**Exercise goal:** Leave the pictures out and print, word for word, the lines below from the one with "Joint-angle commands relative" through the final line.

::::::::::

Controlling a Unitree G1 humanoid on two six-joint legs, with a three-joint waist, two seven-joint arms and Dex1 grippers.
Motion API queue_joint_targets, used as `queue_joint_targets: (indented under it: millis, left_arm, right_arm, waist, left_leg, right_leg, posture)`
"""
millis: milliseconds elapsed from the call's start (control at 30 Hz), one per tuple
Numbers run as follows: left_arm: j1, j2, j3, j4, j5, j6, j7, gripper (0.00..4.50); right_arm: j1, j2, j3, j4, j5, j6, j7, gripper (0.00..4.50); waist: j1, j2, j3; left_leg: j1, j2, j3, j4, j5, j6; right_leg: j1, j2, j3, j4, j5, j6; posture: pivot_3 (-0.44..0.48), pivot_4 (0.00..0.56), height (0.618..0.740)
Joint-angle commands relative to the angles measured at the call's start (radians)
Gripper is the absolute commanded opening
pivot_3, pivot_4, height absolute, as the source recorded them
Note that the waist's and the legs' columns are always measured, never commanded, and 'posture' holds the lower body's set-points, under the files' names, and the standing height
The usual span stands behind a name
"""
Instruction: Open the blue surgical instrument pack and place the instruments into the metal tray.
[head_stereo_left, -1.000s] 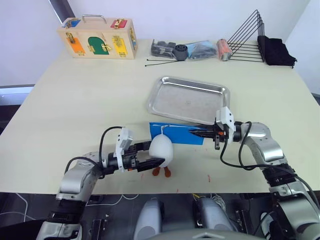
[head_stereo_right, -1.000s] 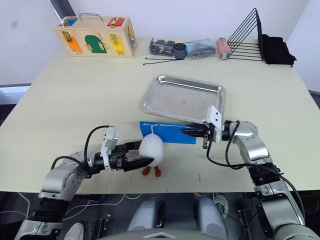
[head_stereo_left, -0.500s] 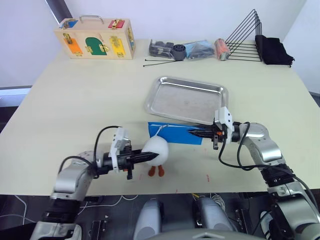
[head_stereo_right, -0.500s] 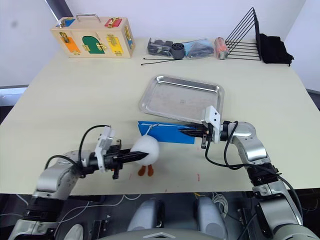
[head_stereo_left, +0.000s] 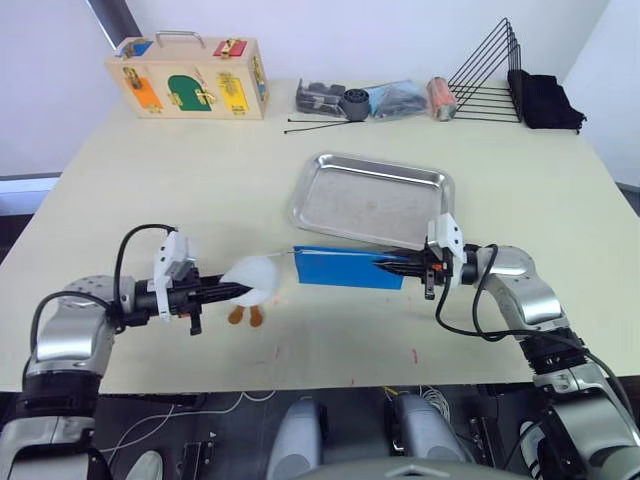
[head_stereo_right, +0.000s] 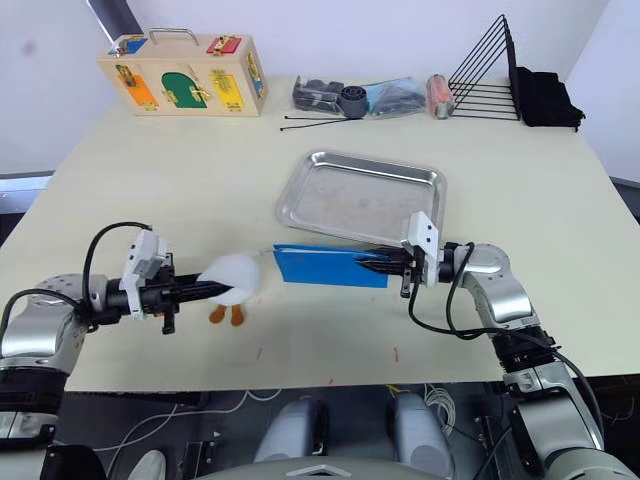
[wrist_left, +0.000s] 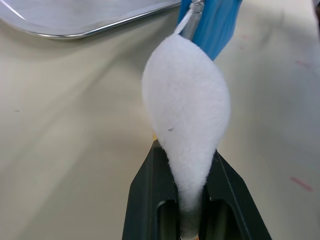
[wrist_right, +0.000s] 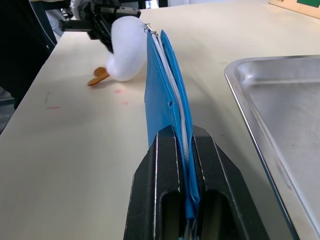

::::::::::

**Answer space:**
Joint-angle commands relative to the angles measured at the call's start (radians)
Gripper is the absolute commanded opening
pivot_3, pivot_4, height absolute, as the source recorded them
Note that the waist's and the legs' columns are always measured, never commanded, and 'posture' holds the lower body's set-points, under the files' names, and the standing height
The usual span stands behind a name
"""
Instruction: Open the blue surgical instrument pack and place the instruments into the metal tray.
[head_stereo_left, -1.000s] 
[head_stereo_right, -1.000s] 
[head_stereo_left, -0.500s] 
[head_stereo_right, -0.500s] 
[head_stereo_left, +0.000s] 
[head_stereo_right, +0.000s] 
[wrist_left, +0.000s] 
[wrist_right, +0.000s] 

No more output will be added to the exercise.